Mein Globaler Alltag: Die Concha

Brasilianische Metaphorik im deutschen Alltag

SONY DSCIn meiner Freizeit bin ich in Kultur engagiert – wie auch im Beruf: across cultures. Da hab ich es mit Künstlern zu tun, mit bescheidenen Virtuosen ihres Fachs, mit Lebenskünstlern und ab und zu auch mit grossen Stars.
Neulich ging es um die ersteren. Probe im Weinkeller, gute Akustik, wenig Komfort. Brasilianische Profis und Talente zusammen mit einem französischen Akkordeonspieler. Wunderbares Zusammenspiel in der Musik, aus vier Individuen wurde schnell eine Gruppe. Ausserhalb etwas komplizierter, verschiedene Ansprüche und Befürchtungen, was den Auftritt betraf. Als Veranstalter sorgten wir uns auf besondere Weise um die Stimmung unserer Künstler. Wir hatten „Caldo de Feijão“ vorbereitet, ein Derivat des brasilianischen Nationalgerichts Feijoada. Eine Energiebombe!

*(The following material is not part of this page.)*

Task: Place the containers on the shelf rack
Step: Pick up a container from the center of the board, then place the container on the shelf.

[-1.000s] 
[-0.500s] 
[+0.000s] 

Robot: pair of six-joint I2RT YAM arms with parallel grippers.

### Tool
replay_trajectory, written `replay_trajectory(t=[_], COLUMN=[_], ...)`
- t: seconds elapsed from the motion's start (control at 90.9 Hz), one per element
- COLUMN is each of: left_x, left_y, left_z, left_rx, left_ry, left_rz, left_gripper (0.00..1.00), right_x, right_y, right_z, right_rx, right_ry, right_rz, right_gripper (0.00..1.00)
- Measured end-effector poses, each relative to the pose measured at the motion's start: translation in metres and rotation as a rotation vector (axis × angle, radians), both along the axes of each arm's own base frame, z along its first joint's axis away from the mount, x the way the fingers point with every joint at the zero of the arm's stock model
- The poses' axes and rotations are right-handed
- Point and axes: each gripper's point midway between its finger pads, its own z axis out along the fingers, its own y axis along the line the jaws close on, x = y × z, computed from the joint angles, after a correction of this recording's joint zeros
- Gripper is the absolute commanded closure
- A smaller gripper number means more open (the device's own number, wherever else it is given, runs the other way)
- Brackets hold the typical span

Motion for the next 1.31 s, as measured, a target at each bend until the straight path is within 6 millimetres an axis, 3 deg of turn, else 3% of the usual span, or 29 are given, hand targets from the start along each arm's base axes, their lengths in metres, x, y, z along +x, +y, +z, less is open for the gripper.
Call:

Alles hatten wir in den Weinkeller transportiert: Suppentassen, Löffel, Servietten, Topf mit Warmhaltevorrrichtung – nur eins fehlte. „Kannst Du bitte die Concha aus der Küche mitbringen?“
Concha? So heißen die Muscheln in Brasilien. Sofort dachte ich an Meeresrauschen, Wellen, Strand … wunderbar! Oder Concha als Musikinstrument, als Konzertmuschel? Nein, es ging ja um Küche. Wir brauchten etwas zum Auffüllen der Suppe. Achso!!! Der grosse Löffel! Doch Concha, sprich: “Konscha”, wie schön das klingt und schwingt … Wie profan dagegen das funktionale “Suppenlöffel”.
Dafür aber eineindeutig.
Die Energiebombe hat gewirkt, und die Veranstaltung wurde ein richtiger Erfolg.